Write every line below out again, exactly as given, but leave out the pictures.

Content starts

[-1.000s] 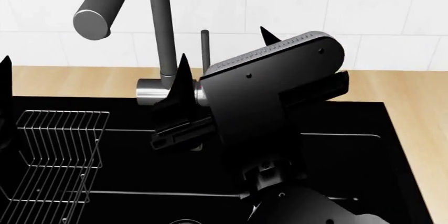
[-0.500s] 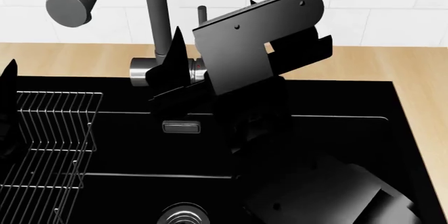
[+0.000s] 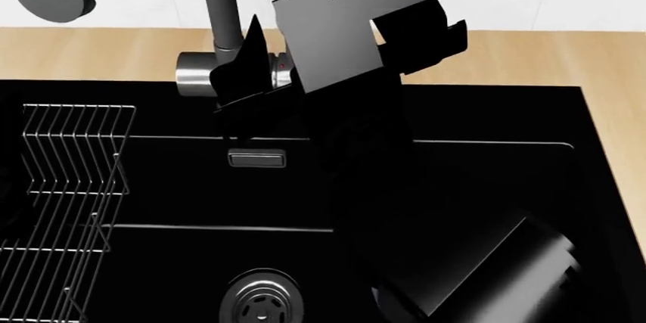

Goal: Turn on the sink faucet.

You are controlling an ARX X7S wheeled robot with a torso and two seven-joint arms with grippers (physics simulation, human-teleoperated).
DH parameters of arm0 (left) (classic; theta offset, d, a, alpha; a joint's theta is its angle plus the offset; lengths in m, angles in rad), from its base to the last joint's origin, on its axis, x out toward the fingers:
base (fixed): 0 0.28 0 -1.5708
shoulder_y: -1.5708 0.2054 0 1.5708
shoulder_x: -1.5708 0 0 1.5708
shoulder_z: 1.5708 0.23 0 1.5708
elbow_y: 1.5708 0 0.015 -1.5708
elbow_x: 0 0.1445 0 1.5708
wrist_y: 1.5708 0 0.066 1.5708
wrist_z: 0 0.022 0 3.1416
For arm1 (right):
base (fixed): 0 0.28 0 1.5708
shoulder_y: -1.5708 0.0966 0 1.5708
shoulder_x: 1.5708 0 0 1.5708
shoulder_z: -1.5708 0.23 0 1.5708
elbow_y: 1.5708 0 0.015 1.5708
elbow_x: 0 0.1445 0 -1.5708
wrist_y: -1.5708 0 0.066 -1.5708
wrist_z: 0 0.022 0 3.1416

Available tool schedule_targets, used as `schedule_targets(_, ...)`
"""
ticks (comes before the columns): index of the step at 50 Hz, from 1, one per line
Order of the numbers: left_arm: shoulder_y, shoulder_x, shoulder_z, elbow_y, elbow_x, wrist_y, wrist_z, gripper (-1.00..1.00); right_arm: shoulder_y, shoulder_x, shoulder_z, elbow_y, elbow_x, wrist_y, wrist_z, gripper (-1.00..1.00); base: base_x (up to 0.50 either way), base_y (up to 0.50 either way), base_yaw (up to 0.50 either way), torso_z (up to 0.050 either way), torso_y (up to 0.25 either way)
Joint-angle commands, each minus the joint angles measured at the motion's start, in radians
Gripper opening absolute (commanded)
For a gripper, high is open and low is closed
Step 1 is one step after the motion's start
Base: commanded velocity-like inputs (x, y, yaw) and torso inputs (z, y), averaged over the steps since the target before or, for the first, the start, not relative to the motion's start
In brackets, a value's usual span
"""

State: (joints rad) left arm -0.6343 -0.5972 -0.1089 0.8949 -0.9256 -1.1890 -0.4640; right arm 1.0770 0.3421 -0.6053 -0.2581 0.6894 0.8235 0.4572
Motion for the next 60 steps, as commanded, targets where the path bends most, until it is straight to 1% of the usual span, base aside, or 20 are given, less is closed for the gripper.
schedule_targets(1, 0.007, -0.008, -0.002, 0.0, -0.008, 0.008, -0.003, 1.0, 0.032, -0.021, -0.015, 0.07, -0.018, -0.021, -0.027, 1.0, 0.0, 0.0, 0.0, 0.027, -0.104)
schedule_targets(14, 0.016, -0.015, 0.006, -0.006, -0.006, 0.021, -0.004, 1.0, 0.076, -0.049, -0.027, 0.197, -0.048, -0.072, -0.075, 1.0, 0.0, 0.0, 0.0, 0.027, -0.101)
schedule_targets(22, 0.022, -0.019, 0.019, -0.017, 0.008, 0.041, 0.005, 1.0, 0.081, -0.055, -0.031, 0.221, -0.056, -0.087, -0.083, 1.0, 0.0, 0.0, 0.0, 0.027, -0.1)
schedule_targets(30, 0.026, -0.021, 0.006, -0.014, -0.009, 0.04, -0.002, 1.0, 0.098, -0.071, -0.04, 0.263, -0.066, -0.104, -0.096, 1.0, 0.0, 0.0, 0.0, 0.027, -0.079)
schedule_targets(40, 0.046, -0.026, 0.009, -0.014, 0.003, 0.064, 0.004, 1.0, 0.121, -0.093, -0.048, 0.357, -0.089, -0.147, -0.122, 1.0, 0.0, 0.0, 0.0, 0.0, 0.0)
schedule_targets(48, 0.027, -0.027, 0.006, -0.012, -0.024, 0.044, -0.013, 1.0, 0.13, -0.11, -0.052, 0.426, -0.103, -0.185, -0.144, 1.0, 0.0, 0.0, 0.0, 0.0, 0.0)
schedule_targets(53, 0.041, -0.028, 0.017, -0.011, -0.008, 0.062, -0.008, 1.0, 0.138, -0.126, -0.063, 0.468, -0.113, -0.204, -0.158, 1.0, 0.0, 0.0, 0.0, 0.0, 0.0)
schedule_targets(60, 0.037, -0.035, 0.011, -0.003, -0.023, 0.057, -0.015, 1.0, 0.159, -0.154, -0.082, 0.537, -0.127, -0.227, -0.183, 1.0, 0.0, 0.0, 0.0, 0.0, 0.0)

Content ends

[Answer for the task]
[-1.000s] 
[-0.500s] 
[+0.000s] 

Goal: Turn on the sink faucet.

You are controlling an ARX X7S wheeled robot with a torso and two seven-joint arms with grippers (physics simulation, human-teleoperated).
DH parameters of arm0 (left) (classic; theta offset, d, a, alpha; a joint's theta is its angle plus the offset; lengths in m, angles in rad), from its base to the last joint's origin, on its axis, x out toward the fingers:
base (fixed): 0 0.28 0 -1.5708
shoulder_y: -1.5708 0.2054 0 1.5708
shoulder_x: -1.5708 0 0 1.5708
shoulder_z: 1.5708 0.23 0 1.5708
elbow_y: 1.5708 0 0.015 -1.5708
elbow_x: 0 0.1445 0 1.5708
wrist_y: 1.5708 0 0.066 1.5708
wrist_z: 0 0.022 0 3.1416
For arm1 (right):
base (fixed): 0 0.28 0 1.5708
shoulder_y: -1.5708 0.0966 0 1.5708
shoulder_x: 1.5708 0 0 1.5708
shoulder_z: -1.5708 0.23 0 1.5708
elbow_y: 1.5708 0 0.015 1.5708
elbow_x: 0 0.1445 0 -1.5708
wrist_y: -1.5708 0 0.066 -1.5708
wrist_z: 0 0.022 0 3.1416

Available tool schedule_targets, used as `schedule_targets(_, ...)`
"""
ticks (comes before the columns): index of the step at 50 Hz, from 1, one per line
Order of the numbers: left_arm: shoulder_y, shoulder_x, shoulder_z, elbow_y, elbow_x, wrist_y, wrist_z, gripper (-1.00..1.00); right_arm: shoulder_y, shoulder_x, shoulder_z, elbow_y, elbow_x, wrist_y, wrist_z, gripper (-1.00..1.00); base: base_x (up to 0.50 either way), base_y (up to 0.50 either way), base_yaw (up to 0.50 either way), torso_z (up to 0.050 either way), torso_y (up to 0.25 either way)
Joint-angle commands, each minus the joint angles measured at the motion's start, in radians
Gripper opening absolute (commanded)
For a gripper, high is open and low is closed
Step 1 is one step after the motion's start
Base: commanded velocity-like inputs (x, y, yaw) and torso inputs (z, y), averaged over the steps since the target before or, for the first, the start, not relative to the motion's start
In brackets, a value's usual span
"""

State: (joints rad) left arm -0.6343 -0.5972 -0.1089 0.8949 -0.9256 -1.1890 -0.4640; right arm 1.0770 0.3421 -0.6053 -0.2581 0.6894 0.8235 0.4572
Motion for the next 60 steps, as commanded, targets where the path bends most, until it is straight to 1% of the usual span, base aside, or 20 are given, less is closed for the gripper.
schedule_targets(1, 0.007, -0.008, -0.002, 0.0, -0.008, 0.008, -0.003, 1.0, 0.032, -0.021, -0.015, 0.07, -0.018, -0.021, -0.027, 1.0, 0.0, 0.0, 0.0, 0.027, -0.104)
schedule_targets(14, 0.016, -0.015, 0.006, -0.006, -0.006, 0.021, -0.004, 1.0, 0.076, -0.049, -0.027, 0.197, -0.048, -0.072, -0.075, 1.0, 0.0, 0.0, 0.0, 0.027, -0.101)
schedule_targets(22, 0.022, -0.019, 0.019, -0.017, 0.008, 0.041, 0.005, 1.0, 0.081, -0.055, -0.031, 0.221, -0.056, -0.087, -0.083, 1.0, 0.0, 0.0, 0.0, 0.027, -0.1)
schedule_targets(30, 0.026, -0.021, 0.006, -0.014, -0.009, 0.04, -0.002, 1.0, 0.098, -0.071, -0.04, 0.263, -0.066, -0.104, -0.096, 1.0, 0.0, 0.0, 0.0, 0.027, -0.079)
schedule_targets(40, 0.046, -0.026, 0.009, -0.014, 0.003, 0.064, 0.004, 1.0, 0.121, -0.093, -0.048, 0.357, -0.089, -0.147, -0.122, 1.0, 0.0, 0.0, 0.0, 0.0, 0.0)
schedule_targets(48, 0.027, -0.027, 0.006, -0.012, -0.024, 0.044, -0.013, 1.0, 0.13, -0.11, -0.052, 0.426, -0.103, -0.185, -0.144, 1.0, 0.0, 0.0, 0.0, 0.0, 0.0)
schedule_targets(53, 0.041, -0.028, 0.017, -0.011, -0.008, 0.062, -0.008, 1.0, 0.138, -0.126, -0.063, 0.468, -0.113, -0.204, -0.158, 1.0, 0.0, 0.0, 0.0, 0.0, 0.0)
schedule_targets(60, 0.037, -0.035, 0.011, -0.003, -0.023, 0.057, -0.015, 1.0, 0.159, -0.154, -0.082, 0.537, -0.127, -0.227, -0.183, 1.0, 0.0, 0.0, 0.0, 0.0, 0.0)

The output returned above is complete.